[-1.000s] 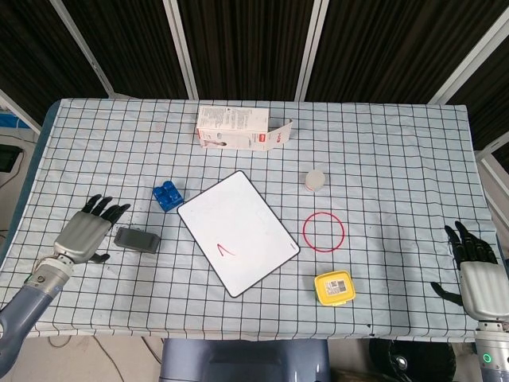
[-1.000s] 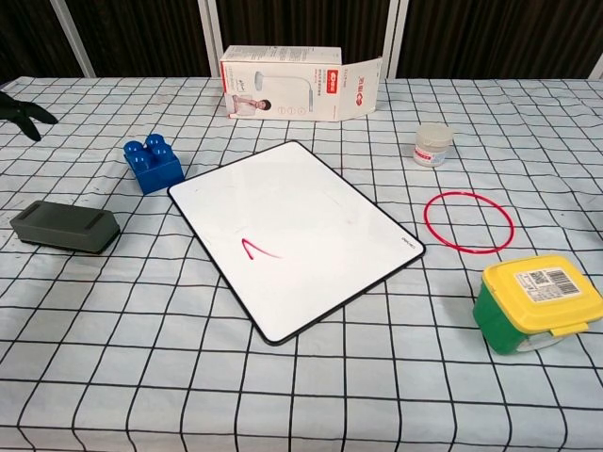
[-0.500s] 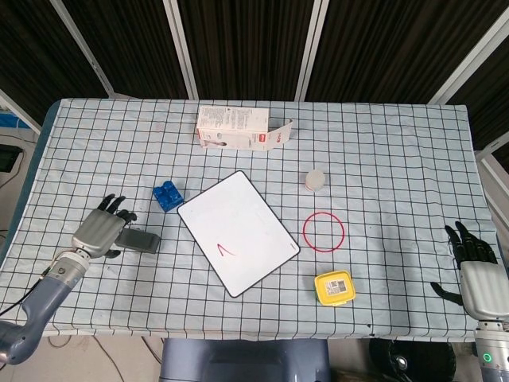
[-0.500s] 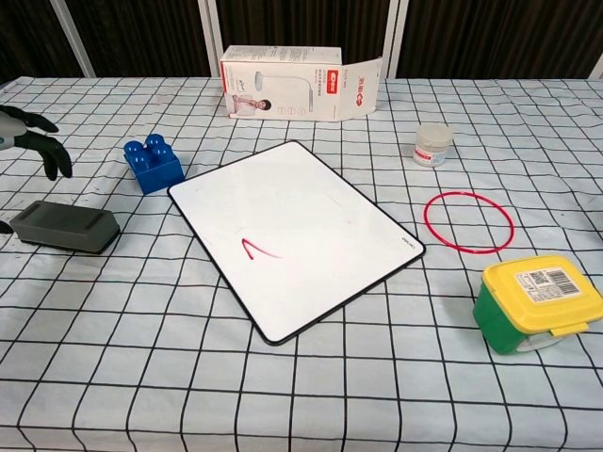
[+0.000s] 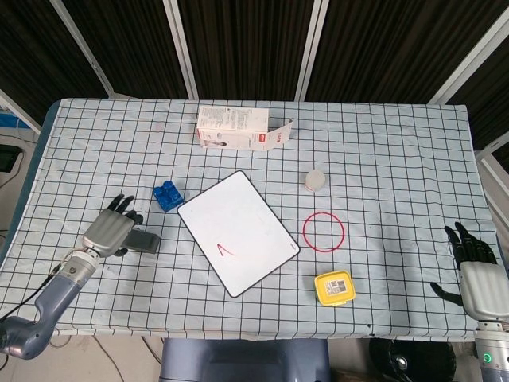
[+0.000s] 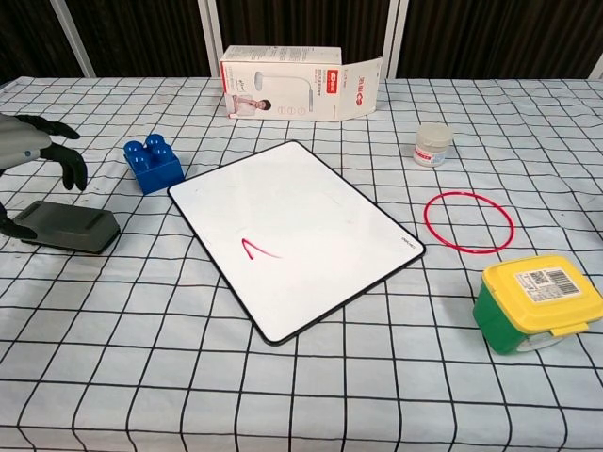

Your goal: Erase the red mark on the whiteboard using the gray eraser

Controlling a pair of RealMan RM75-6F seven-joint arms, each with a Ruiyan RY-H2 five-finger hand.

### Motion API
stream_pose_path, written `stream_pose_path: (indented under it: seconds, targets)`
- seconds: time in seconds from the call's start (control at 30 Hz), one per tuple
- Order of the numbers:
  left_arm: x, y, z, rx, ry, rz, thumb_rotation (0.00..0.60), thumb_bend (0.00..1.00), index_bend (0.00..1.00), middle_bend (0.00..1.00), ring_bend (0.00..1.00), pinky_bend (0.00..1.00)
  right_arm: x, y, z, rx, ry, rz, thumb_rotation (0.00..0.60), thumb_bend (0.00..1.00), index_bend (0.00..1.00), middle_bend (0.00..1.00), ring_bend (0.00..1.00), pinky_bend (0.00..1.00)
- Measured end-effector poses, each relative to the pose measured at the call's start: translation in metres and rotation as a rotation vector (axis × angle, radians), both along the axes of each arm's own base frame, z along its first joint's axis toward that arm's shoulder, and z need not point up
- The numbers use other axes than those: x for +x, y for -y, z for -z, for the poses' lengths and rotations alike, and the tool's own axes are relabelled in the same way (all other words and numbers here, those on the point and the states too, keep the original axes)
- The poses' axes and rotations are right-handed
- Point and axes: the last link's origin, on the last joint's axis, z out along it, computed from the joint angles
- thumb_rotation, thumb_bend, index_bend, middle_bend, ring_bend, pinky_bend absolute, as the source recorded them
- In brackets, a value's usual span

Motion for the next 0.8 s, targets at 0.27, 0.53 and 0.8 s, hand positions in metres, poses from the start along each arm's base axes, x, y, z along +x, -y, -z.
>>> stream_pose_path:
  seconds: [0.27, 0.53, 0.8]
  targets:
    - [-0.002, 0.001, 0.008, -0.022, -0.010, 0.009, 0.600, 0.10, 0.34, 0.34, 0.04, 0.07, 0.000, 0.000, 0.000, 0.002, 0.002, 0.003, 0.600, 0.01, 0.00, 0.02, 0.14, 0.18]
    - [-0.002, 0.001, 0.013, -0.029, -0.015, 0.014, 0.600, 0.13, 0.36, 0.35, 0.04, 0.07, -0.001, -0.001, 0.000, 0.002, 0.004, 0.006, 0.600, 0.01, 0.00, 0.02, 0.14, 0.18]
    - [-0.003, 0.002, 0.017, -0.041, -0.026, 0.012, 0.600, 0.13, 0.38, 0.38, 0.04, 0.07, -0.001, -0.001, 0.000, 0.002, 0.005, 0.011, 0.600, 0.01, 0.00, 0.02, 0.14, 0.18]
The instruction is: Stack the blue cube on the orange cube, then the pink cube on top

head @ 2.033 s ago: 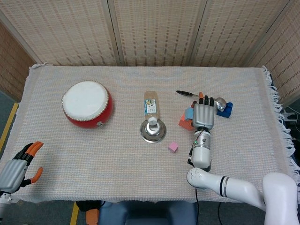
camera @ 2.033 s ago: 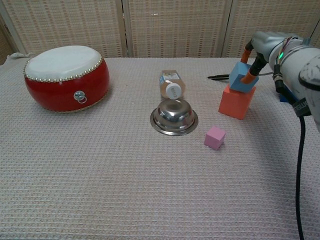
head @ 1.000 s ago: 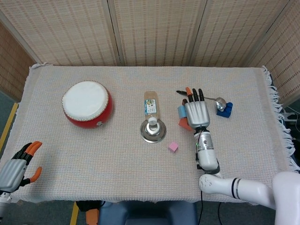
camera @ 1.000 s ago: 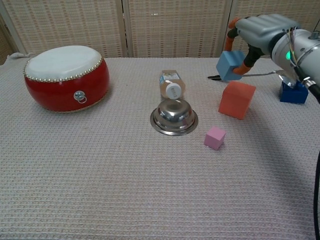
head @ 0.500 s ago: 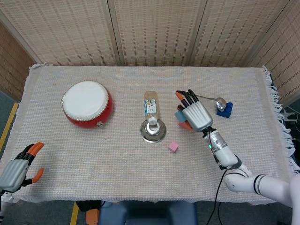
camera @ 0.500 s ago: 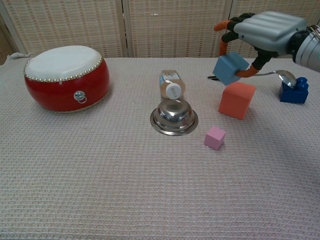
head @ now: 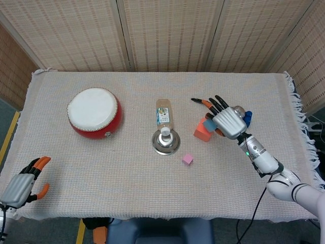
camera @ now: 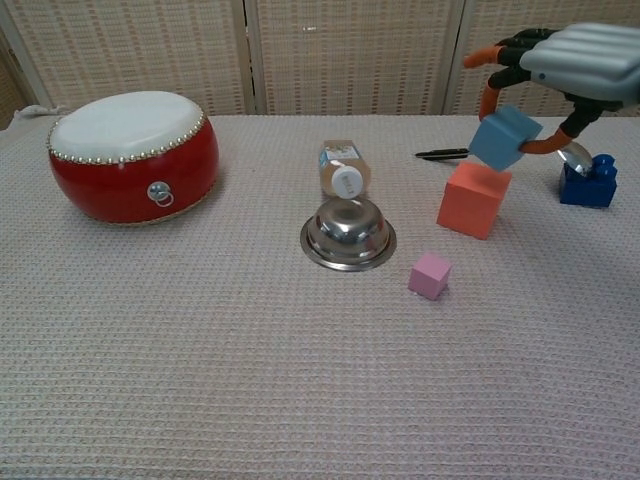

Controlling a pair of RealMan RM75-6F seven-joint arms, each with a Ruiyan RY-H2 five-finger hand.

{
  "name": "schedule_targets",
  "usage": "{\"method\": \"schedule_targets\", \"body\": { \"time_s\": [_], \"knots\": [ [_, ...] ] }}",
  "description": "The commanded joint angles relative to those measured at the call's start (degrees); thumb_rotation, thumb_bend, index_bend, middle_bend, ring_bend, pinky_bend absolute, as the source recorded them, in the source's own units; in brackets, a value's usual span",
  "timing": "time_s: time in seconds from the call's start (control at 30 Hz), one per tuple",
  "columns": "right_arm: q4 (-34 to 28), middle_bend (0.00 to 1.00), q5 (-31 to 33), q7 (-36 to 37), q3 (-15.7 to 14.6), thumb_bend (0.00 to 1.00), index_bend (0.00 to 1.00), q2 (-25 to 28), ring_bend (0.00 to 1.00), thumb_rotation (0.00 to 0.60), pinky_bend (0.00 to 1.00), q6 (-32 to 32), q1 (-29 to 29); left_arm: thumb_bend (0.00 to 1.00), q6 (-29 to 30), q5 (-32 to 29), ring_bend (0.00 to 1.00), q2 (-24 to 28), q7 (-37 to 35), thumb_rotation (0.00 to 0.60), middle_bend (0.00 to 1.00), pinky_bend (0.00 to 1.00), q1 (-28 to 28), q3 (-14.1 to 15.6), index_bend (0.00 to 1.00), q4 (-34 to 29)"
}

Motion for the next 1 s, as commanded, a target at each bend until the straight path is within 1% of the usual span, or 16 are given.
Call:
{"method": "schedule_targets", "body": {
  "time_s": [0.03,0.2,0.37,0.5,0.7,1.0],
  "knots": [
    [5.16,0.04,-2.45,3.47,-0.95,0.20,0.51,-2.40,0.00,0.600,0.00,0.19,0.20,0.46,-0.48,-0.47,0.00,-0.22,0.41,0.600,0.03,0.18,-0.14,-0.03,0.00,0.02],
    [11.07,0.04,-5.99,6.14,-2.33,0.20,0.51,-4.43,0.00,0.600,0.00,2.39,0.56,0.46,-1.20,-1.73,0.00,-0.58,1.14,0.600,0.03,0.18,-0.30,-0.42,0.00,0.50],
    [14.88,0.04,-7.68,8.87,-2.69,0.20,0.50,-6.03,0.00,0.600,0.00,5.16,0.35,0.46,-1.47,-1.97,0.00,-1.05,1.54,0.600,0.03,0.18,-0.44,-0.54,0.00,0.95],
    [17.65,0.04,-9.81,10.14,-3.85,0.20,0.50,-6.88,0.00,0.600,0.01,6.84,0.52,0.46,-1.77,-2.20,0.00,-1.28,1.91,0.600,0.03,0.18,-0.54,-0.56,0.00,1.10],
    [21.13,0.04,-11.75,9.69,-5.32,0.20,0.50,-7.81,0.00,0.600,0.02,7.58,0.54,0.46,-1.91,-2.53,0.00,-1.31,2.21,0.600,0.03,0.18,-0.51,-0.60,0.00,0.98],
    [24.01,0.04,-11.92,10.32,-5.11,0.20,0.50,-9.70,0.00,0.600,0.02,8.15,1.01,0.46,-2.15,-2.83,0.00,-1.35,2.31,0.600,0.03,0.18,-0.57,-0.67,0.00,1.04]
  ]
}}
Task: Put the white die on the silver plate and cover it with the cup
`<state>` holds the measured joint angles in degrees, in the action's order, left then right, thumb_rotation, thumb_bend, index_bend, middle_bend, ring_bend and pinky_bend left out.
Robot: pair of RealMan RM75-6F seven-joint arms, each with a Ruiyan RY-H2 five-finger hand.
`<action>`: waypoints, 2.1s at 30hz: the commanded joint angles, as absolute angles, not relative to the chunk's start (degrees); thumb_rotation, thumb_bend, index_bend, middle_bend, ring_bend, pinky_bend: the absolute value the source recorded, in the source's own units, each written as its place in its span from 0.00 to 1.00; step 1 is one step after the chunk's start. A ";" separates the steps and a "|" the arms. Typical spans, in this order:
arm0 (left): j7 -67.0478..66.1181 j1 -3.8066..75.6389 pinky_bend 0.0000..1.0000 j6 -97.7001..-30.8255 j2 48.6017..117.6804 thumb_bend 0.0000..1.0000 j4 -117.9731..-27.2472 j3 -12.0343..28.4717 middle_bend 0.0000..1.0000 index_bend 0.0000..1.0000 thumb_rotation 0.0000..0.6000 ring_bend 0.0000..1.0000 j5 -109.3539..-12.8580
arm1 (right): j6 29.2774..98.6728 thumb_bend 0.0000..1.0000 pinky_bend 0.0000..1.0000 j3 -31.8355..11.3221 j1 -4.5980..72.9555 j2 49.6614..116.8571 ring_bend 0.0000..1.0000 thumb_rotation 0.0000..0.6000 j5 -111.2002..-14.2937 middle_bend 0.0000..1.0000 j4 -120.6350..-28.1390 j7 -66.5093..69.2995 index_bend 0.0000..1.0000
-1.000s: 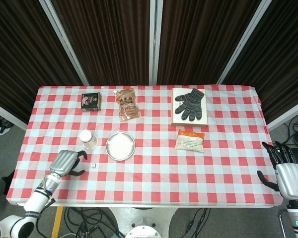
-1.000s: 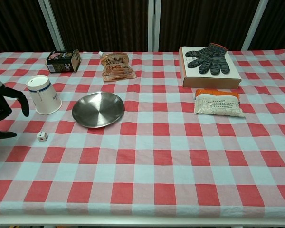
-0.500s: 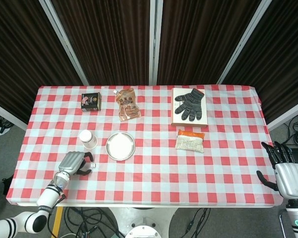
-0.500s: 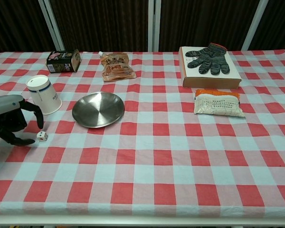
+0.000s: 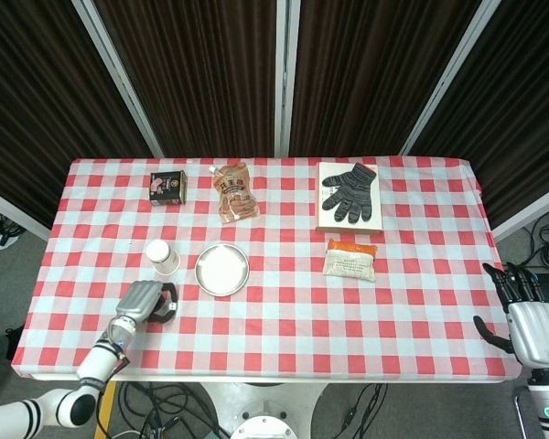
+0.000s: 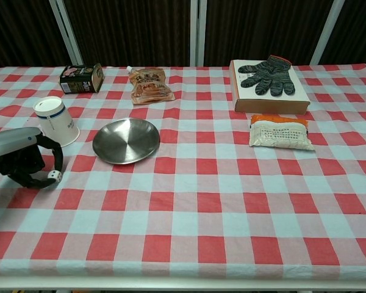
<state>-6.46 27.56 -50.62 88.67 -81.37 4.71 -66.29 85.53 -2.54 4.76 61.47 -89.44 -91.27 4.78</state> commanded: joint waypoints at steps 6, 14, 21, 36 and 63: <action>-5.53 28.44 0.98 -54.73 89.79 0.40 -83.18 5.20 0.99 0.60 1.00 0.97 -72.33 | 85.42 0.22 0.06 -2.52 4.89 61.47 0.00 1.00 -89.62 0.16 -91.22 4.86 0.08; -15.37 34.58 0.98 -53.04 93.29 0.41 -83.01 9.67 0.98 0.55 1.00 0.97 -69.32 | 85.75 0.22 0.06 -2.42 4.49 61.40 0.00 1.00 -89.32 0.16 -90.99 5.16 0.08; -24.08 40.01 0.98 -50.26 97.42 0.41 -79.23 12.67 0.98 0.52 1.00 0.97 -61.28 | 86.45 0.22 0.06 -2.31 3.82 61.33 0.00 1.00 -89.06 0.16 -90.44 5.79 0.08; -24.64 36.81 0.93 -62.73 94.71 0.26 -84.62 10.33 0.84 0.23 1.00 0.88 -64.28 | 86.68 0.22 0.06 -2.46 3.76 61.26 0.00 1.00 -89.25 0.16 -90.11 6.41 0.08; 23.02 28.27 0.20 -56.53 92.77 0.09 -67.78 13.02 0.16 0.23 1.00 0.09 -64.84 | 86.65 0.22 0.07 -2.99 4.21 60.09 0.00 1.00 -89.30 0.16 -90.84 5.27 0.08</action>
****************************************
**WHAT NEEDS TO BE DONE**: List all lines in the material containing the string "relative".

**SOLUTION FOR THIS TASK**:
- Measured end-effector poses, each relative to the pose measured at the call's start: translation in metres and rotation as a rotation vector (axis × angle, radians), both along the axes of each arm's own base frame, z along its first joint's axis toward that arm's shoulder, and z need not point up
  "description": "The commanded joint angles relative to those measured at the call's start (degrees); thumb_rotation, thumb_bend, index_bend, middle_bend, ring_bend, pinky_bend absolute, as the source recorded them, in the source's own units; in brackets, a value's usual span",
`<action>`: waypoints, 2.1s at 30hz: the commanded joint angles, as absolute angles, not relative to the chunk's start (degrees); thumb_rotation, thumb_bend, index_bend, middle_bend, ring_bend, pinky_bend: the absolute value the source recorded, in the source's own units, each written as its place in its span from 0.00 to 1.00; step 1 is one step after the chunk's start. A ";" separates the steps and a "|" the arms. Typical spans, in this order:

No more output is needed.